» Assignment: Write the records out exactly as shown. No pictures.
------------------------------
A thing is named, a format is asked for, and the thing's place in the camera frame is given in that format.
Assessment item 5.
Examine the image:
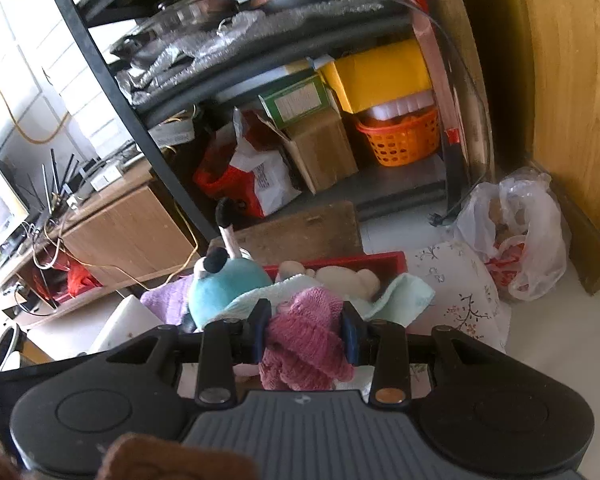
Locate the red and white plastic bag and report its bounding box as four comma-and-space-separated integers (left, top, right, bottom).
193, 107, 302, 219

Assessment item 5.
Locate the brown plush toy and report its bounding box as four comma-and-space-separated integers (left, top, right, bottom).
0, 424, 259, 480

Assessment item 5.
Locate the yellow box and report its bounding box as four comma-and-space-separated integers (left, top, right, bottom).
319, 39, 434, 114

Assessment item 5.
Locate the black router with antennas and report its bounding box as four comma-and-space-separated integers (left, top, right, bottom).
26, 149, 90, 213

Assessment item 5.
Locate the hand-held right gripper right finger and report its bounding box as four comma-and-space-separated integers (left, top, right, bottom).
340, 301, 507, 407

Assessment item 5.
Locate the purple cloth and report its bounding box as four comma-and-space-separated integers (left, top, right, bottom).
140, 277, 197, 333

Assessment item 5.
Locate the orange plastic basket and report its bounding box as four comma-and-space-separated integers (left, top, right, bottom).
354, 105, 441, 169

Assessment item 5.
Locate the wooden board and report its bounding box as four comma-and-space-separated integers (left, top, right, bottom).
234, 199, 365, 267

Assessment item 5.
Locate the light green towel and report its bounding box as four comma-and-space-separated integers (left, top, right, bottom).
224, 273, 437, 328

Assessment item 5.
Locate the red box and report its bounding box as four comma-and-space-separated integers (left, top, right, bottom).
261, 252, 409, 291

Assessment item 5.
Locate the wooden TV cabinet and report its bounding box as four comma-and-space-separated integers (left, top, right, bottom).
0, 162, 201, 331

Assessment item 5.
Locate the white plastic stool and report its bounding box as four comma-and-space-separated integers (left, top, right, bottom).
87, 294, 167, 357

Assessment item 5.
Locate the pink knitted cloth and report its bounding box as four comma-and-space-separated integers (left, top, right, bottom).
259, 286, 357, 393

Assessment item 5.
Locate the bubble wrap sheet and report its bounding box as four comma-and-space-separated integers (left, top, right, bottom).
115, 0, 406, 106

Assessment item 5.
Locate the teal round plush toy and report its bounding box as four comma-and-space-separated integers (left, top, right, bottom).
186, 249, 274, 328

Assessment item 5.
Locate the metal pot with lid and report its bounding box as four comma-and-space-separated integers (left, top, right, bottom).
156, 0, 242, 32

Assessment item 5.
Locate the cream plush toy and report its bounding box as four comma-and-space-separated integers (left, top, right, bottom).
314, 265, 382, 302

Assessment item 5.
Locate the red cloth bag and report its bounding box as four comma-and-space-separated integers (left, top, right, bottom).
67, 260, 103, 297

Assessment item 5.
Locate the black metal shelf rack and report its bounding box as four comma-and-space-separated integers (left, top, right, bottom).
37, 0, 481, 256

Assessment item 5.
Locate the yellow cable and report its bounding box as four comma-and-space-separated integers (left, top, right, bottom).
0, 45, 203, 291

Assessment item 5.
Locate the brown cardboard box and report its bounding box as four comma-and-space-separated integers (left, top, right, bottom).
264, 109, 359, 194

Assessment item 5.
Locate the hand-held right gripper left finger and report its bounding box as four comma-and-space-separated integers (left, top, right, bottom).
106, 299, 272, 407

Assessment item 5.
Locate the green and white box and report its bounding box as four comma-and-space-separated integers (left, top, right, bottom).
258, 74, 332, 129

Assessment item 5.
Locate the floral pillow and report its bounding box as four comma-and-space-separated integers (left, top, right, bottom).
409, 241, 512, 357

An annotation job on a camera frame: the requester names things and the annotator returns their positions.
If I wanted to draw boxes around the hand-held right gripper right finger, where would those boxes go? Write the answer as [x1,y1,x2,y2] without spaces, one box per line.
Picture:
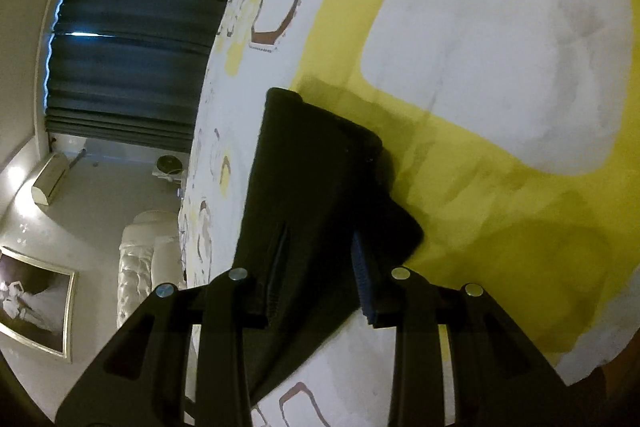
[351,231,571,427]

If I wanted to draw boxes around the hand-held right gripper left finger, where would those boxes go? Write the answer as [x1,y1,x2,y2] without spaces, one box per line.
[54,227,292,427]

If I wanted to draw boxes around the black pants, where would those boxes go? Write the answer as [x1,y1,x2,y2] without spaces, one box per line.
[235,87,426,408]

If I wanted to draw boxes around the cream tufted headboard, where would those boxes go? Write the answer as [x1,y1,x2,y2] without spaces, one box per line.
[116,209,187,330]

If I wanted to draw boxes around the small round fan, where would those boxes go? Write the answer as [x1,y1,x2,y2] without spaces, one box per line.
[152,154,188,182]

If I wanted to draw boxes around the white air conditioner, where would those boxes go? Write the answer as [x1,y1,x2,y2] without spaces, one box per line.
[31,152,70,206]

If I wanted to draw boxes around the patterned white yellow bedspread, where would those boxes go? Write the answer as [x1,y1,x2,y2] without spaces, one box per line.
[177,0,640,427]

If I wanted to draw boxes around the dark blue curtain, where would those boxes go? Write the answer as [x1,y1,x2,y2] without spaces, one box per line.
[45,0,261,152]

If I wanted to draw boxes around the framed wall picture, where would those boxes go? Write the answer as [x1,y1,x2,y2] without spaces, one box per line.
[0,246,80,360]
------------------------------
» Solution for this problem:
A thing is named, a format is asked for, and the thing's place in the camera frame is given in that format.
Assessment item 5.
Examine the image:
Locate the red and white plastic bag and report its bounding box as four comma-and-space-separated integers (left, top, right, bottom).
193, 107, 302, 219

Assessment item 5.
Locate the brown plush toy and report its bounding box as four comma-and-space-separated integers (left, top, right, bottom).
0, 424, 259, 480

Assessment item 5.
Locate the yellow box and report its bounding box as four comma-and-space-separated integers (left, top, right, bottom).
319, 39, 434, 114

Assessment item 5.
Locate the black router with antennas and report its bounding box as four comma-and-space-separated integers (left, top, right, bottom).
26, 149, 90, 213

Assessment item 5.
Locate the hand-held right gripper right finger and report its bounding box as four comma-and-space-separated integers (left, top, right, bottom).
340, 301, 507, 407

Assessment item 5.
Locate the purple cloth and report its bounding box as four comma-and-space-separated integers (left, top, right, bottom).
140, 277, 197, 333

Assessment item 5.
Locate the orange plastic basket and report its bounding box as four comma-and-space-separated integers (left, top, right, bottom).
354, 105, 441, 169

Assessment item 5.
Locate the wooden board and report its bounding box as four comma-and-space-separated integers (left, top, right, bottom).
234, 199, 365, 267

Assessment item 5.
Locate the light green towel and report its bounding box as four comma-and-space-separated integers (left, top, right, bottom).
224, 273, 437, 328

Assessment item 5.
Locate the red box and report its bounding box as four comma-and-space-separated integers (left, top, right, bottom).
261, 252, 409, 291

Assessment item 5.
Locate the wooden TV cabinet and report its bounding box as four comma-and-space-separated integers (left, top, right, bottom).
0, 162, 201, 331

Assessment item 5.
Locate the white plastic stool and report its bounding box as four comma-and-space-separated integers (left, top, right, bottom).
87, 294, 167, 357

Assessment item 5.
Locate the pink knitted cloth and report its bounding box as four comma-and-space-separated integers (left, top, right, bottom).
259, 286, 357, 393

Assessment item 5.
Locate the bubble wrap sheet and report its bounding box as four comma-and-space-separated integers (left, top, right, bottom).
115, 0, 406, 106

Assessment item 5.
Locate the teal round plush toy and report its bounding box as four comma-and-space-separated integers (left, top, right, bottom).
186, 249, 274, 328

Assessment item 5.
Locate the metal pot with lid and report its bounding box as four comma-and-space-separated integers (left, top, right, bottom).
156, 0, 242, 32

Assessment item 5.
Locate the cream plush toy and report its bounding box as four comma-and-space-separated integers (left, top, right, bottom).
314, 265, 382, 302

Assessment item 5.
Locate the red cloth bag and report its bounding box as four comma-and-space-separated integers (left, top, right, bottom).
67, 260, 103, 297

Assessment item 5.
Locate the black metal shelf rack and report its bounding box as four comma-and-space-separated integers (left, top, right, bottom).
37, 0, 481, 256

Assessment item 5.
Locate the yellow cable and report its bounding box as four comma-and-space-separated integers (left, top, right, bottom).
0, 45, 203, 291

Assessment item 5.
Locate the brown cardboard box and report its bounding box as four comma-and-space-separated integers (left, top, right, bottom).
264, 109, 359, 194

Assessment item 5.
Locate the hand-held right gripper left finger and report its bounding box as four comma-and-space-separated integers (left, top, right, bottom).
106, 299, 272, 407

Assessment item 5.
Locate the green and white box and report its bounding box as four comma-and-space-separated integers (left, top, right, bottom).
258, 74, 332, 129

Assessment item 5.
Locate the floral pillow and report its bounding box as four comma-and-space-separated integers (left, top, right, bottom).
409, 241, 512, 357

An annotation job on a camera frame: the requester names things and the annotator returns their positions.
If I wanted to draw boxes around the hand-held right gripper right finger, where would those boxes go? Write the answer as [x1,y1,x2,y2] without spaces, one box per line.
Picture:
[351,231,571,427]

If I wanted to draw boxes around the hand-held right gripper left finger, where would those boxes go? Write the answer as [x1,y1,x2,y2] without spaces, one box per line.
[54,227,292,427]

If I wanted to draw boxes around the black pants, where would those boxes go? Write the answer as [x1,y1,x2,y2] without spaces, one box per line.
[235,87,426,408]

If I wanted to draw boxes around the cream tufted headboard, where would those boxes go? Write the answer as [x1,y1,x2,y2] without spaces, one box per line.
[116,209,187,330]

If I wanted to draw boxes around the small round fan, where would those boxes go? Write the answer as [x1,y1,x2,y2] without spaces, one box per line.
[152,154,188,182]

If I wanted to draw boxes around the white air conditioner, where would those boxes go? Write the answer as [x1,y1,x2,y2] without spaces, one box per line.
[31,152,70,206]

If I wanted to draw boxes around the patterned white yellow bedspread, where would those boxes go? Write the answer as [x1,y1,x2,y2] without spaces, one box per line.
[177,0,640,427]

If I wanted to draw boxes around the dark blue curtain, where would those boxes go? Write the answer as [x1,y1,x2,y2] without spaces, one box per line.
[45,0,261,152]

If I wanted to draw boxes around the framed wall picture, where would those boxes go? Write the answer as [x1,y1,x2,y2] without spaces, one box per line.
[0,246,80,360]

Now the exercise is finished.